Whether or not Hemingway wrote the above story, it’s worth studying merely for the fact that it shows the wonderful power of the written word to evoke an emotional response. The pair of shoes in the story could be unworn for any number of reasons, yet the author suggests – with the choice of shoes as imagery, the use of punctuation, and the choice to place “Never worn” at the end of the story – a much more dramatic narrative.
Ever since I heard of the six-word story, I’ve been obsessed. Here are a few that I’ve written myself.

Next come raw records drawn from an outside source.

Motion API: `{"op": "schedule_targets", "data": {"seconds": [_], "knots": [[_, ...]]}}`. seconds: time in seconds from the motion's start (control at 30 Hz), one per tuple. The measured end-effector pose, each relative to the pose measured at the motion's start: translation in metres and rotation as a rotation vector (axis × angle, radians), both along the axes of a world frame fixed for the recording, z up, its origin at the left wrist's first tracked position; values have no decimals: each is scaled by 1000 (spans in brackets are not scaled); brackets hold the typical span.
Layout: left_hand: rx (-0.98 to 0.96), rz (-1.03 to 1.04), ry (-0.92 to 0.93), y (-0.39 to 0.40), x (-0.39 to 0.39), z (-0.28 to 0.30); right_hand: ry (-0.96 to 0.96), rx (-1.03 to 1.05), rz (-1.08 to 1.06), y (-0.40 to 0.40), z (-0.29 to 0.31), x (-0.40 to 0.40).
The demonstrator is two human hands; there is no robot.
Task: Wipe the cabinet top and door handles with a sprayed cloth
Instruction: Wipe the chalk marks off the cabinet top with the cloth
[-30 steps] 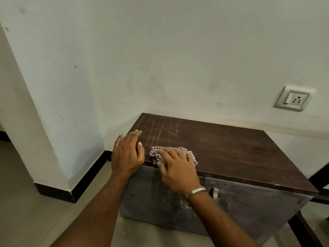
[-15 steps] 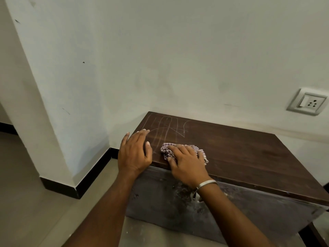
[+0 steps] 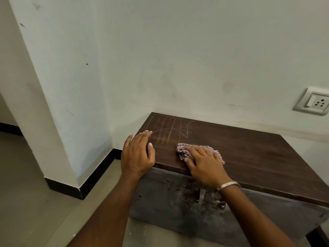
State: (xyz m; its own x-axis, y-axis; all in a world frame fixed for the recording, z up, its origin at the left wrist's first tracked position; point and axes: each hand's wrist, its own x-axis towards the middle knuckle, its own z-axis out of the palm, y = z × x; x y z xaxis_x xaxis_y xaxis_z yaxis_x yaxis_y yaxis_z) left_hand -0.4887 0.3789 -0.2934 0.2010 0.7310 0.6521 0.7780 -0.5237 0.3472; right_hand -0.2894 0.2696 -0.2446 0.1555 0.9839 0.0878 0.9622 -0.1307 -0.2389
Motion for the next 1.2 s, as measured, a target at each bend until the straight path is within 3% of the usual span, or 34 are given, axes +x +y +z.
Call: {"op": "schedule_targets", "data": {"seconds": [0.2, 0.53, 0.93, 1.2], "knots": [[-5, -7, 11, 2, 1, -1, -8, 9, -83, 5, -1, -2], [-18, 0, 38, 3, 0, -1, 14, 94, 50, 65, -6, -63], [-2, -3, 8, 3, 0, -3, -21, 1, -174, 39, -3, 31], [5, 2, 12, 3, 0, -2, 18, 34, -55, 83, -3, -38]]}}
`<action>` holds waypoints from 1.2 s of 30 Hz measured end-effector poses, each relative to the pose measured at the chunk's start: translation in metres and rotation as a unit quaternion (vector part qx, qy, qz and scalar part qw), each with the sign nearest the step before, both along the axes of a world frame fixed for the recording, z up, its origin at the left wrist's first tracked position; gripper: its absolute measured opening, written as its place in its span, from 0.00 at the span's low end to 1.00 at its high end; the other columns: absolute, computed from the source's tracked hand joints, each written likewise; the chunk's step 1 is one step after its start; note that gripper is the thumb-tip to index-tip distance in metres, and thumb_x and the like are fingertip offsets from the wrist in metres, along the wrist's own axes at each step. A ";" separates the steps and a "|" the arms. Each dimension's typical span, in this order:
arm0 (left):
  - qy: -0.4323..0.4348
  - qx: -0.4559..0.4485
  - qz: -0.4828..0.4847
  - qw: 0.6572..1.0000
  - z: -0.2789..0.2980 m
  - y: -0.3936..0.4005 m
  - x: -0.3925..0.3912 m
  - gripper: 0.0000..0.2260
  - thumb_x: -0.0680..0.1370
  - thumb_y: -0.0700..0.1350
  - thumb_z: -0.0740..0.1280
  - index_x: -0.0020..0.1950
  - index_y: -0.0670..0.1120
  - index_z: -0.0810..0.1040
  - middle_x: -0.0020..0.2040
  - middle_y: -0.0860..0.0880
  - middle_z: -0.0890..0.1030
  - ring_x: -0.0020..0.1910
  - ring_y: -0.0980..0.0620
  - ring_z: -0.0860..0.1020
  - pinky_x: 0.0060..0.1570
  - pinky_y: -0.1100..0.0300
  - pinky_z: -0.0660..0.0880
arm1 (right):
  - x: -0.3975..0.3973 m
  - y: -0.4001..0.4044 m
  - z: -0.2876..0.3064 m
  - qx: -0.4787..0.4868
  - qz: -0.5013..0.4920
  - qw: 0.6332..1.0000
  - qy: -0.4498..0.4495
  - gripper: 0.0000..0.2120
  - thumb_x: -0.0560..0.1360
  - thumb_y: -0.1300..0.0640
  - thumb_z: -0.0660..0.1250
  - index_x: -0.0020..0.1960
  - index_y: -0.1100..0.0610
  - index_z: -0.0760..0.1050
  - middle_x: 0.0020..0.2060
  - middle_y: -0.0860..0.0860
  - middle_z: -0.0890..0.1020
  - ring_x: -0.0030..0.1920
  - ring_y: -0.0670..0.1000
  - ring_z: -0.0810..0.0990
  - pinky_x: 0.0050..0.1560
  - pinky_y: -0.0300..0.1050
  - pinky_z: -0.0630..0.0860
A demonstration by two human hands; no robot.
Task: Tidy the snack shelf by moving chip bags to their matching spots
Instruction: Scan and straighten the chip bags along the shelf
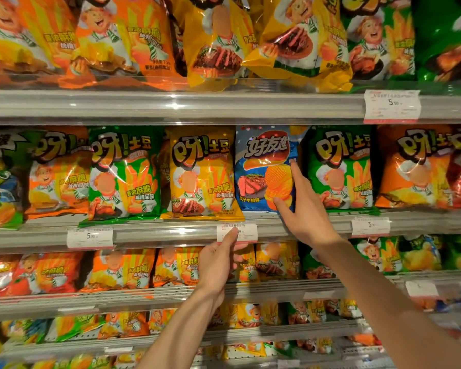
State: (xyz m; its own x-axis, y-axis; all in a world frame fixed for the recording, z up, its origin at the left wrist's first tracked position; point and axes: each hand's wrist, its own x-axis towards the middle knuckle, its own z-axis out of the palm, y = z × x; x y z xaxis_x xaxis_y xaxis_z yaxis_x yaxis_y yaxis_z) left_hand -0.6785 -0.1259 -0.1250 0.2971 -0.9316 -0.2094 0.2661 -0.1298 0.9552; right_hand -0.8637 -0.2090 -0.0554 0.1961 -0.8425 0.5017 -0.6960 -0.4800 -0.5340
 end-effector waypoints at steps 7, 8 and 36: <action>-0.007 -0.011 0.006 1.000 -0.005 0.000 -0.001 0.18 0.79 0.56 0.71 0.47 0.40 0.87 0.38 0.48 0.87 0.28 0.58 0.77 0.28 0.68 0.73 | 0.000 0.033 -0.051 -0.134 -0.074 0.986 0.067 0.31 0.82 0.47 0.63 0.79 0.63 0.62 0.76 0.60 0.69 0.77 0.60 0.66 0.75 0.62 0.65; -0.018 -0.020 0.002 1.000 -0.008 0.001 0.000 0.17 0.79 0.55 0.71 0.45 0.40 0.85 0.39 0.45 0.86 0.30 0.55 0.78 0.29 0.67 0.73 | -0.001 0.039 -0.056 -0.124 -0.080 0.985 0.086 0.32 0.82 0.45 0.61 0.79 0.62 0.63 0.77 0.60 0.68 0.78 0.60 0.64 0.76 0.63 0.63; -0.418 -0.042 -0.046 0.906 -0.040 0.053 -0.188 0.28 0.76 0.73 0.58 0.73 0.63 0.68 0.73 0.59 0.73 0.69 0.55 0.76 0.67 0.48 0.76 | -0.256 0.092 -0.132 0.231 -0.055 0.970 -0.048 0.35 0.78 0.31 0.56 0.81 0.45 0.58 0.76 0.46 0.68 0.73 0.49 0.71 0.70 0.56 0.73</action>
State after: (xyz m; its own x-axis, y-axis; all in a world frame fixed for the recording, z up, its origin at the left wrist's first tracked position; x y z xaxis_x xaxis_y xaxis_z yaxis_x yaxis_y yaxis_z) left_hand -0.8661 -0.0726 -0.1654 0.2404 -0.9626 0.1251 -0.5631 -0.0333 0.8257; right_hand -1.1200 -0.1166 -0.1876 0.0631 -0.9950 0.0777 -0.6662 -0.0999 -0.7390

Husband snored. He’s dead. Jail quieter.
Wait for me. Just a year.
I should have believed you, then.
Bed too full of empty space.
Giants extinct. Killed by common cold.
Tangled in sheets, I find socks.
Try it, it’s not as easy as you might think! Some six-word “stories” posted on the websites are actually just pithy phrases or sayings. Even if they are lovely writing, they are not stories. The challenge is to try to hold a sense of a dramatic story arc within those six tiny words.
This could be a very fun and useful exercise of a writer’s group. Everyone gets 15 minutes to write one or two, and then shares his or her best story. The group examines what works and what doesn’t.
Call me crazy, but I’d also love to have a six-word story reading club. At least no one would have to be embarrassed that they didn’t read the whole thing before the meeting.